Songs Redegewandtheit, die Li Lan so bewunderte, bewährte sich auch beim anschließenden Besuch im Krankenhaus, wo er sich lebhaft mit einem jungen Arzt unterhielt und dabei vom Hundertsten ins Tausendste kam. Welches Gesprächsthema sie auch berührten - und es waren viele! -, die beiden stellten stets beglückt fest, dass sie sich in allen Punkten einig waren. Während die Männer immer mehr in Fahrt kamen, saß Li Lan daneben und hörte mit großen Augen zu. Vor lauter Bewunderung für Song Fanping vergaß sie sogar ihre Kopfschmerzen. Nie hätte sie sich vorstellen können, dass derart außergewöhnliche Talente in dem Mann schlummerten, mit dem sie seit über einem Jahr zusammenlebte.
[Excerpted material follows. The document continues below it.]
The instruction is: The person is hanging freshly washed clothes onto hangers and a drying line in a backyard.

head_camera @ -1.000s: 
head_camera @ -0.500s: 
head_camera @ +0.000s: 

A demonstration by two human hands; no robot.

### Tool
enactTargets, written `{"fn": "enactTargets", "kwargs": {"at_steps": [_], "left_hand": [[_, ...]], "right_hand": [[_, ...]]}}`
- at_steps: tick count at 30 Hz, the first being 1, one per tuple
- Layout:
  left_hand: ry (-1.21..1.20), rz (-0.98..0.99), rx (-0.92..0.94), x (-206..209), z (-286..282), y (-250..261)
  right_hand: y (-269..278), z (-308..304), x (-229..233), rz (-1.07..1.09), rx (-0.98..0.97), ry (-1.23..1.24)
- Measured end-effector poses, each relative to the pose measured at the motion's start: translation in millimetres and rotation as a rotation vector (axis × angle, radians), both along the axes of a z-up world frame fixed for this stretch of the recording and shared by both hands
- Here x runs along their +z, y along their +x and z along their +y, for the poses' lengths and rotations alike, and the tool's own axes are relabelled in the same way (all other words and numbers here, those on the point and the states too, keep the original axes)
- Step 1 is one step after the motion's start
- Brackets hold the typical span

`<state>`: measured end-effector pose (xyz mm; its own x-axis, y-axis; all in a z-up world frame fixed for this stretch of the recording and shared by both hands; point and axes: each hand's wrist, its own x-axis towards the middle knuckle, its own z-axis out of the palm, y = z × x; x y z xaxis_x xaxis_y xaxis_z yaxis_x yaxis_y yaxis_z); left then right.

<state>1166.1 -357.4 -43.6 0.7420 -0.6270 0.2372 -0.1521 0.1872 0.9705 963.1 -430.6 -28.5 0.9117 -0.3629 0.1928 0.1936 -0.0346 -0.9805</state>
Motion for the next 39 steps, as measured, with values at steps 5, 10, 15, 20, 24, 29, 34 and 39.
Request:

Nachdem die Überweisung ausgestellt war, ließ der junge Arzt es sich nicht nehmen, die beiden bis ans Tor zu begleiten. Beim Abschied drückte er Song Fanping die Hand und versicherte ihm, dies sei ein Glückstag, weil er einen neuen Freund, eine verwandte Seele in ihm gefunden habe. Sie müssten sich unbedingt einmal bei einem halben Liter Reiswein zusammenhocken, dazu ein bisschen was zum Knabbern besorgen und sich in aller Ruhe ausgiebig unterhalten.
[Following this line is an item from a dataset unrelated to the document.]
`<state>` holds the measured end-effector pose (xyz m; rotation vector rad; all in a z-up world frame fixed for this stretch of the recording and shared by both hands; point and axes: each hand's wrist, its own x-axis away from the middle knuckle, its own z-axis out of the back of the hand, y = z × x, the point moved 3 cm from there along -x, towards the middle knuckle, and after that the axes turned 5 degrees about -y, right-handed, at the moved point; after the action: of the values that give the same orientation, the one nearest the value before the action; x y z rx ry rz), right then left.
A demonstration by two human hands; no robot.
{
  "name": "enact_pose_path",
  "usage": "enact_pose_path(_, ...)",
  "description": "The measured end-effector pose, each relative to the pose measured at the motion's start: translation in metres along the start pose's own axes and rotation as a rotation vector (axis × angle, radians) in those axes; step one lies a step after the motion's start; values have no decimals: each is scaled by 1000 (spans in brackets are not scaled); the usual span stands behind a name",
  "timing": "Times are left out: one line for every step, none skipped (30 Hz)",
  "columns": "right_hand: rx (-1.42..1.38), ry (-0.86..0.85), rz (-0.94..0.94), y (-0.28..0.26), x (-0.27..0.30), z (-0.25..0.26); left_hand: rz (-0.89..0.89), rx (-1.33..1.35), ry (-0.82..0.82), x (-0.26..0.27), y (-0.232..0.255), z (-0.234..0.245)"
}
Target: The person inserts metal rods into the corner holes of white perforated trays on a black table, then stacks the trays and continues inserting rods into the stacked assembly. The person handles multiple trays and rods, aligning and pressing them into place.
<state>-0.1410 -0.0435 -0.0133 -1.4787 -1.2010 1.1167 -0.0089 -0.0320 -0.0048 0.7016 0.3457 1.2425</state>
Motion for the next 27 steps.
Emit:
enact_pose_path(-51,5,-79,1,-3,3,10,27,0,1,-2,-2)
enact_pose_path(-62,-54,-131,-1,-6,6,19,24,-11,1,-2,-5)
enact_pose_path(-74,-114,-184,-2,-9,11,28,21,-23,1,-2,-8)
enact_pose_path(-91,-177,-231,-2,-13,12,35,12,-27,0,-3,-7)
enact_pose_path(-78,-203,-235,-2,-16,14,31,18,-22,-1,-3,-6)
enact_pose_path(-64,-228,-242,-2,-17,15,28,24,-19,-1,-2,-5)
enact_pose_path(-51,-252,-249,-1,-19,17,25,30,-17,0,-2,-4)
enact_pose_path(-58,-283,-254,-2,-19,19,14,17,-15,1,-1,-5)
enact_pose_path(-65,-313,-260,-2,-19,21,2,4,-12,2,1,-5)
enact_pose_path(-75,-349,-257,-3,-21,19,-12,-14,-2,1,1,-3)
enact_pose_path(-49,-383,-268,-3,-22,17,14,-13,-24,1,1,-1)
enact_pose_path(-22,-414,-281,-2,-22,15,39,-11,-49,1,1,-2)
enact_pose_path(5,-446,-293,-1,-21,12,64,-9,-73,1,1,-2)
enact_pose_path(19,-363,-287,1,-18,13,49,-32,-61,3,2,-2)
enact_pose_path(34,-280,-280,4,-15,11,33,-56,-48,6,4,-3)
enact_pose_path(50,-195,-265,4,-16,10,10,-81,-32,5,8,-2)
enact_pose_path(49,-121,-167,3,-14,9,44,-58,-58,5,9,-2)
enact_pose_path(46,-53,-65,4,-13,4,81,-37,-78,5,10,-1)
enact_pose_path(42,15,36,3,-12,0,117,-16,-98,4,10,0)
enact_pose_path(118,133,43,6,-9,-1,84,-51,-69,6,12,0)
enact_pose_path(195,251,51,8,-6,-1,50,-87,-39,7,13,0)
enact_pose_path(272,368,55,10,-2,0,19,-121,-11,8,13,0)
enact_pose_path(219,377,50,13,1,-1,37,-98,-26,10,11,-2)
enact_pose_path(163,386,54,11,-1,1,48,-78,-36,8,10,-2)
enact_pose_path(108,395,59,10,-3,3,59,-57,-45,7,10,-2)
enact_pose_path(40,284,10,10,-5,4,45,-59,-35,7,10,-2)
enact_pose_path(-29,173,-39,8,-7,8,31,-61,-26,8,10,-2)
Auf dem Heimweg fühlte sich Li Lan wie im siebenten Himmel.
Immer wieder tastete sie nach Song Fanpings Hand, und wenn er sich dann zu ihr umdrehte, leuchteten ihre Augen hell wie die Flammen im Feuerofen. Zu Hause angekommen, zog sie ihn in das hintere Zimmer, schloss die Tür hinter sich und umarmte ihn liebevoll. Sie barg ihr Gesicht an seiner breiten Brust, sodass ihre Freudentränen sein Hemd netzten.
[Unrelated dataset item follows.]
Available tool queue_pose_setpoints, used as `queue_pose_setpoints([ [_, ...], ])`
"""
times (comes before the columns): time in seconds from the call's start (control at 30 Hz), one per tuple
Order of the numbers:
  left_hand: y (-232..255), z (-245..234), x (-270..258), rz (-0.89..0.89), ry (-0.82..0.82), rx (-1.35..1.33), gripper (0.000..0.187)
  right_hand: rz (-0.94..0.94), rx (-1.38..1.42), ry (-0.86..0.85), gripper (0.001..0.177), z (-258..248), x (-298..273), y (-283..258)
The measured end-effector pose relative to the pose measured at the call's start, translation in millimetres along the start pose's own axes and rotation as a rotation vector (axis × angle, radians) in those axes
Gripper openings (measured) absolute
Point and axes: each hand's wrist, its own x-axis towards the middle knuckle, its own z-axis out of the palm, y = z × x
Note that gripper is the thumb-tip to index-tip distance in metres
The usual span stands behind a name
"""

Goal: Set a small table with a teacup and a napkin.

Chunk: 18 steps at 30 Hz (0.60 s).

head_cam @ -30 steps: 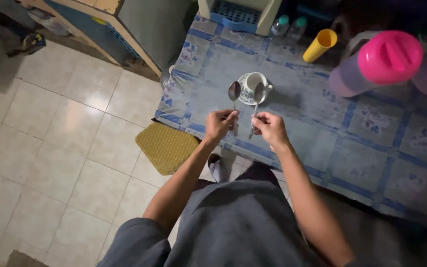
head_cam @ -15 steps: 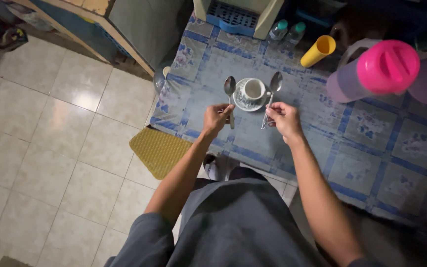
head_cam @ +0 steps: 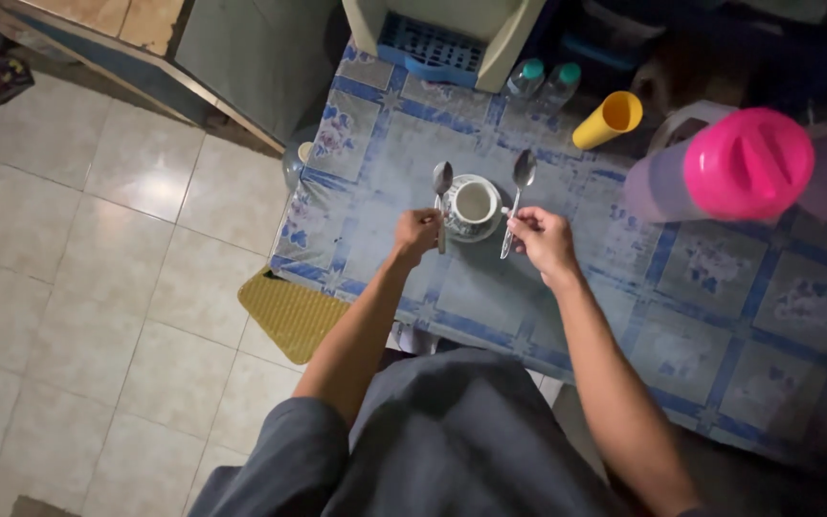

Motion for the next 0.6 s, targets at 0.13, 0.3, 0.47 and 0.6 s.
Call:
queue_pose_setpoints([
  [0.13, -33, -3, 28, 0.052, 0.023, 0.108, 0.018, 0.004, -0.054, -0.02, 0.015, 0, 14, -6],
  [0.3, -24, 11, 26, 0.297, 0.257, 0.526, 0.023, 0.037, -0.038, -0.008, 0.015, -2, 25, -3],
  [0.47, -14, 20, 20, 0.341, 0.296, 0.569, 0.018, 0.062, -0.028, 0.003, 0.016, -12, 19, -5],
  [0.6, -25, 22, 33, 0.372, 0.326, 0.504, 0.012, 0.072, -0.052, 0.03, 0.017, -19, 15, -5],
])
Nach dem unrühmlichen Ende ihres ersten Ehemanns in der Jauchegrube war es dieser von Natur aus ohnehin furchtsamen Frau zur Gewohnheit geworden, sich selbst als minderwertig zu empfinden. Sie hatte sich damit abgefunden, niemanden zu haben, auf den sie sich stützen konnte. Jetzt aber hatte sie Song Fanping, und der machte sie so glücklich, wie sie es nie zu erträumen gewagt hätte. Vor allem hatte sie an ihm einen festen Rückhalt, sodass sie nie mehr mit gesenktem Kopf zu gehen brauchte. Er hatte ihr den Stolz zurückgegeben.